**EXERCISE DESCRIPTION:** Given the listing below, write out exactly the lines starting with the line that has "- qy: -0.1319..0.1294" and going on through the line that has "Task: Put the", both kept.

**EXERCISE DATA:**
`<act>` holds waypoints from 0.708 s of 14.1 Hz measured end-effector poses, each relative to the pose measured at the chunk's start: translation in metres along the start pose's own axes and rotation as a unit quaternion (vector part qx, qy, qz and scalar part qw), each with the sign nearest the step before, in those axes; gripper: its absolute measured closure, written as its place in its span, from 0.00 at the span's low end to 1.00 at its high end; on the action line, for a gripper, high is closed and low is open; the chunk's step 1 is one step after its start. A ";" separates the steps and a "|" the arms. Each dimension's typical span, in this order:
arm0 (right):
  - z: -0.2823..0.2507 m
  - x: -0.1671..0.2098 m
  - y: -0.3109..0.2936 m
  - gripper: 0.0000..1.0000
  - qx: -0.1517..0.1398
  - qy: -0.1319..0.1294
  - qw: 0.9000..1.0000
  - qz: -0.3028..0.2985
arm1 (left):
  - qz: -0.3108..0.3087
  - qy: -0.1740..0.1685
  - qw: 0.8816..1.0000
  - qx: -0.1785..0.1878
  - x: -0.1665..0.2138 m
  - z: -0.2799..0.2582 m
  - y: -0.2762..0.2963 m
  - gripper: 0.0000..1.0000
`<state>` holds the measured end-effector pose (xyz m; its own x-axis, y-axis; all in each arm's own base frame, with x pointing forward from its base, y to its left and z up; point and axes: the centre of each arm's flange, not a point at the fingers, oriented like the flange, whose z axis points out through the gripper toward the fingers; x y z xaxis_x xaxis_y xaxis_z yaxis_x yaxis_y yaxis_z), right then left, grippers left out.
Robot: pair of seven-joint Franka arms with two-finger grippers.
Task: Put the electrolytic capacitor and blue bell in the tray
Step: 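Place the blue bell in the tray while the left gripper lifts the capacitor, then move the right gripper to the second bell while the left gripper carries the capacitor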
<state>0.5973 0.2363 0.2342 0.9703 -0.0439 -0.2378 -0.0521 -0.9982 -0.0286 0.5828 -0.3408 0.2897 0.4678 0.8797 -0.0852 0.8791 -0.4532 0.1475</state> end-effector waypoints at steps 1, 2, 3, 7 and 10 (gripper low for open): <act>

**WRITTEN RESPONSE:**
  - qy: -0.1319..0.1294
  - qw: 0.9000..1.0000
  - qz: -0.3028..0.2985
arm1 (left):
  - qz: -0.3108..0.3087
  - qy: -0.1740..0.1685
  - qw: 0.8816..1.0000
  - qx: -0.1785..0.1878
  - x: -0.1665..0.2138 m
  - z: -0.2799..0.2582 m
  - y: -0.2762..0.2963 m
  - gripper: 0.0000..1.0000
`<state>` holds the measured end-effector pose (xyz m; its own x-axis, y-axis; all in each arm's own base frame, with x pointing forward from its base, y to its left and z up; point and axes: the centre of each arm's flange, not a point at the fingers, oriented like the flange, whose z axis points out through the gripper toward the fingers; x y z xaxis_x xaxis_y xaxis_z yaxis_x yaxis_y yaxis_z), right then left, grippers left out.
Robot: pair of seven-joint Franka arms with two-finger grippers.
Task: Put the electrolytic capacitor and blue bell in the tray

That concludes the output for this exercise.